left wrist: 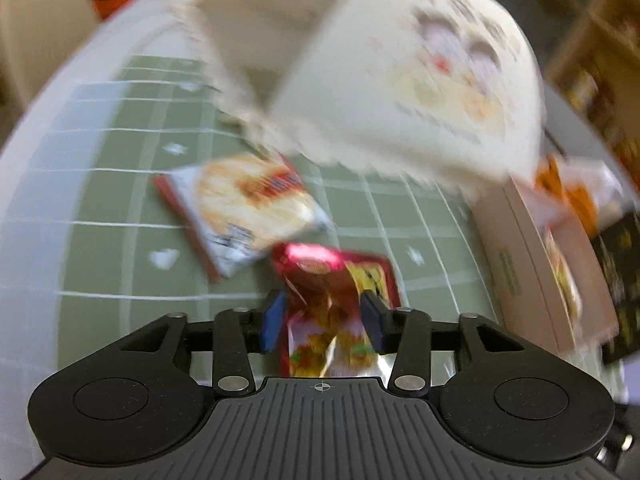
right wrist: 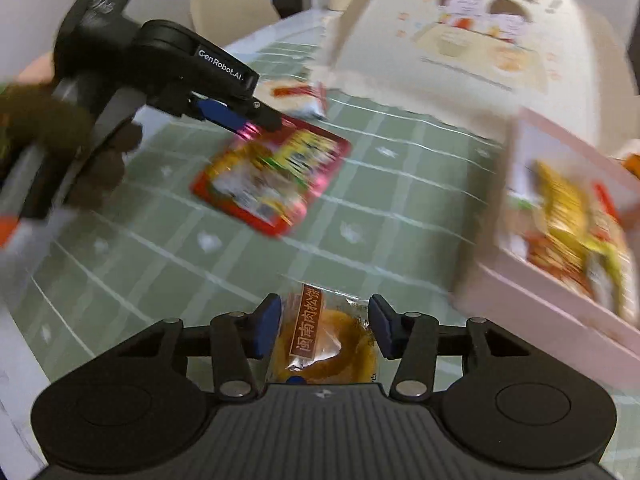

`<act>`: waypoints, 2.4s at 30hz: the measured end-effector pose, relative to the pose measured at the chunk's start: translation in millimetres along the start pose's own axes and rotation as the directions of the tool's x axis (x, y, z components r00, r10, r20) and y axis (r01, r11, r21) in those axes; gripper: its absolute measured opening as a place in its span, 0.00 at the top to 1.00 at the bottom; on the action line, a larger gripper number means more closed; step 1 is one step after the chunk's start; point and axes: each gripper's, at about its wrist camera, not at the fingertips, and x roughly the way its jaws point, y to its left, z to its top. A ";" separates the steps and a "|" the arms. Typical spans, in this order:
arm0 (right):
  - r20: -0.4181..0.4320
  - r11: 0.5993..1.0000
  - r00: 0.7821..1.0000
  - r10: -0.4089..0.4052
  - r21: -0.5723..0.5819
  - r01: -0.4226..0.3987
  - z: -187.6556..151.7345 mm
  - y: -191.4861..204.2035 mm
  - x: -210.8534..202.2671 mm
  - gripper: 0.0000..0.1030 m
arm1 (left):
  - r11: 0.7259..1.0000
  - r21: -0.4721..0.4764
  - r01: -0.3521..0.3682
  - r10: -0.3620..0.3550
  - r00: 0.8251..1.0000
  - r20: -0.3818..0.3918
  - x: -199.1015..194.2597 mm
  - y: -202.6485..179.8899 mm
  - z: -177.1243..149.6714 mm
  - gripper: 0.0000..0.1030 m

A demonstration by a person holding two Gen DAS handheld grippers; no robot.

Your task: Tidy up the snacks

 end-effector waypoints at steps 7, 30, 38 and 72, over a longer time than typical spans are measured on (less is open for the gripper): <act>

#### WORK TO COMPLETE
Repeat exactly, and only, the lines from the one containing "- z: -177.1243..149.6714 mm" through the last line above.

#### SOLUTION TO THE EXERCISE
  - z: -177.1243..149.6714 mm
  - gripper: 0.0000..0.1030 m

A demonstration by a person holding two Gen DAS handheld grippers; no robot.

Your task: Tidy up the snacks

 end-effector waypoints at steps 7, 30, 38 and 72, over a longer time than typical spans are measured on (less is open for the gripper): <act>

That is the complete answer.